5. Encourage the mom to get quiet time (even if it’s just 15 minutes) alone in another room or even outside. This gives her some much needed “you time”. During this time away, she can do something she enjoys like read, color in an adult coloring book, watch TV/movies/YouTube videos – anything at all that can take her off of herself for a while so she can concentrate on something besides her depression.

6. Remind the mom that no one is perfect, no one has it all, and everyone makes mistakes sometimes. If she does or says something that upsets the family, they will love her just the same because they understand that not everything comes out right when you’re depressed. Everyone knows this, but sometimes a depressed person needs to hear it too to feel better about herself; an encouraging word from someone who loves her might be all she needs to pick herself up out of the doldrums for another day.
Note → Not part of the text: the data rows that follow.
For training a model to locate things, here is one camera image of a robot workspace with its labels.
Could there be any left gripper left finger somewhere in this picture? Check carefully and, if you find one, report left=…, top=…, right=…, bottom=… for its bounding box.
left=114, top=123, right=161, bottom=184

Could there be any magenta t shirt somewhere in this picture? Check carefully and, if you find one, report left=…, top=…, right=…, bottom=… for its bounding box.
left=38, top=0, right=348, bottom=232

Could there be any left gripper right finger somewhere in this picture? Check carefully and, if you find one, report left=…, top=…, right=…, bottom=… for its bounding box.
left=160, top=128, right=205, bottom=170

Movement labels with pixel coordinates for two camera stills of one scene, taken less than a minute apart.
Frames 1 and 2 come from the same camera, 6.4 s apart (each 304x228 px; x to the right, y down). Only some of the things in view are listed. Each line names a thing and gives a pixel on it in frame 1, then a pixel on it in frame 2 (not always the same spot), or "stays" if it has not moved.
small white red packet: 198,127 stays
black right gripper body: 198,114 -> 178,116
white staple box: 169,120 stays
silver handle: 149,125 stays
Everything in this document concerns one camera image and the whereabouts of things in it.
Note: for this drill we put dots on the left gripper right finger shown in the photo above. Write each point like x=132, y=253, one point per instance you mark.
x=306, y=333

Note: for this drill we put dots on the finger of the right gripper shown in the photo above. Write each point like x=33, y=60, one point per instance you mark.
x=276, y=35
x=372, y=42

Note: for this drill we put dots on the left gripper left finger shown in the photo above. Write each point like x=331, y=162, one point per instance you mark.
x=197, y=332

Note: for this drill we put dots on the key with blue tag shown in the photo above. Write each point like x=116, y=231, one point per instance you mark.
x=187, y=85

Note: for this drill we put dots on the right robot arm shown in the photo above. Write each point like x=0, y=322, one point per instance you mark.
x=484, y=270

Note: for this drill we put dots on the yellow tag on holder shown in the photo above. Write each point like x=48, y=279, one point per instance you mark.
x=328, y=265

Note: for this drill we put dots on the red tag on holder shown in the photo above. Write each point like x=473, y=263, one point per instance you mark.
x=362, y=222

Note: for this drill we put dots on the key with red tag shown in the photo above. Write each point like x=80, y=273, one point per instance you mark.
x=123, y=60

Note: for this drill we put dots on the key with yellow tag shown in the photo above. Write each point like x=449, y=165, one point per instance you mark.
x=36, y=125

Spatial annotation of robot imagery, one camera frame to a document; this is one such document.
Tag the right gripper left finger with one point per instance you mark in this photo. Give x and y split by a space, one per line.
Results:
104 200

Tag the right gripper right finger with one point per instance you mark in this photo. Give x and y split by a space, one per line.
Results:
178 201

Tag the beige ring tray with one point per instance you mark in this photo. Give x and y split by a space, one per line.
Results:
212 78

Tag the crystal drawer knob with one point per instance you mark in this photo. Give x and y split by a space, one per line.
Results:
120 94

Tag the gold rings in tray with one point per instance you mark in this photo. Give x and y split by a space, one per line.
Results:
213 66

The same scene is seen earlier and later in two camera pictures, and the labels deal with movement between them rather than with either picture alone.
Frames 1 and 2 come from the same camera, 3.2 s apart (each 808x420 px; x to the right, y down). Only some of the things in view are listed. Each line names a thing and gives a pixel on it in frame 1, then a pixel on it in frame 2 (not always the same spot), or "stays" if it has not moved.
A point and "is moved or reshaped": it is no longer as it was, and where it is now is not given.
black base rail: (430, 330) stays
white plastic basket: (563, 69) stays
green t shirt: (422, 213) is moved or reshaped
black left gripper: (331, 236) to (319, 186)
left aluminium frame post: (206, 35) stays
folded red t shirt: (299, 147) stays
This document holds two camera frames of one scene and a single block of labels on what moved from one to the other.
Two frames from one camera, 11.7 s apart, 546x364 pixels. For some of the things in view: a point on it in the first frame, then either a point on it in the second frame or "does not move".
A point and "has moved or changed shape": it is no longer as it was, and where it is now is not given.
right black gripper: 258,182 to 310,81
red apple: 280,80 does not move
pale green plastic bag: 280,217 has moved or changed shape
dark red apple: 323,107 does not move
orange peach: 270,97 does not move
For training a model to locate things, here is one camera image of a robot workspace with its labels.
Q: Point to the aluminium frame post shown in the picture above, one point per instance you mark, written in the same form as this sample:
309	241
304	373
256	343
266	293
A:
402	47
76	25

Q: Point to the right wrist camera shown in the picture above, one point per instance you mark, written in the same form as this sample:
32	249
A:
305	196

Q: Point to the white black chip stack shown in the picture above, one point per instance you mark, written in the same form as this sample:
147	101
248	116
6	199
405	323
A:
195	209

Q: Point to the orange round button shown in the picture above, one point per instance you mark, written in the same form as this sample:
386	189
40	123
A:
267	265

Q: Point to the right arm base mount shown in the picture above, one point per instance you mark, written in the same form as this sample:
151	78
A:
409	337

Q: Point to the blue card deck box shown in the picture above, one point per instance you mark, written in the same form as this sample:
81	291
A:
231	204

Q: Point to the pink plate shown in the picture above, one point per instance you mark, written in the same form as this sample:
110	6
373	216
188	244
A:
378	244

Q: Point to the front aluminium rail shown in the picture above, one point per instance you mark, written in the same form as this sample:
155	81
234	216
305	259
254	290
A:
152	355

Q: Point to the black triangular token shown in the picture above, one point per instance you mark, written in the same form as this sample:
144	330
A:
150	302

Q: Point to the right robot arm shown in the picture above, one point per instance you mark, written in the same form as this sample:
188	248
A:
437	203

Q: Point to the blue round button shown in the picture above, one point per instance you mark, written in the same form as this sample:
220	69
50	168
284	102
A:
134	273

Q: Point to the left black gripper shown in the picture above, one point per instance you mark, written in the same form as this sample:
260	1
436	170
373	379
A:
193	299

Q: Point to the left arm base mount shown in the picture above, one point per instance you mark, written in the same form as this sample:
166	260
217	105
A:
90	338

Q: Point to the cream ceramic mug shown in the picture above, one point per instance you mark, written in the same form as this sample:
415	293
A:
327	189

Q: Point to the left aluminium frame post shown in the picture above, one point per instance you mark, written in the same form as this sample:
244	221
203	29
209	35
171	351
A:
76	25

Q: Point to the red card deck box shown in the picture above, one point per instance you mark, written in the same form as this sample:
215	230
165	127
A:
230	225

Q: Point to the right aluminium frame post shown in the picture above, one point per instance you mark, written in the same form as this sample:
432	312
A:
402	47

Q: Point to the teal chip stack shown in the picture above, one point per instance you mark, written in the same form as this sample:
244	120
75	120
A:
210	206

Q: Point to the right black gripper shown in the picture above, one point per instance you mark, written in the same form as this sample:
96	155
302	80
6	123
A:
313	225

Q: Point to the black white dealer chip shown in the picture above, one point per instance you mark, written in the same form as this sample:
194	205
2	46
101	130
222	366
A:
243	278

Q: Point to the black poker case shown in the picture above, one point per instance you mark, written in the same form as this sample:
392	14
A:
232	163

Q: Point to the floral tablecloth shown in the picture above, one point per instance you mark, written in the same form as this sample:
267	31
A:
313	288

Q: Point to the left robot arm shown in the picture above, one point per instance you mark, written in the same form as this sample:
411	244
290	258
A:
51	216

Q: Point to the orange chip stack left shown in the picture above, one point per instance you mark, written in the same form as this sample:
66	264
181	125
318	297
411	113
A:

7. Remind the new mother that depression usually subsides within 6-12 months, so she should not get discouraged during this time because even though it may seem like forever right now, it’s just a short part of her life that will eventually pass once she can shake off these feelings of despair and hopelessness. Her family wishes she could see how bright the future is for them once she feels better again.

8. Remind the mom that even though she is not the same person she was before the baby, her family still loves her just as much because they know who she is deep inside, and it has nothing to do with what’s on the outside. No one expects her to be a superwoman, so if she needs help or advice, always feel free to ask because they want to help.

9. Make sure everyone in the family knows about postpartum depression/anxiety and encourage them to take any signs of it seriously while also reassuring her that everything will get back to normal soon enough; sometimes hearing it from others helps the depressed mom to know that her feelings are expected (if not expected) for someone who has just given birth.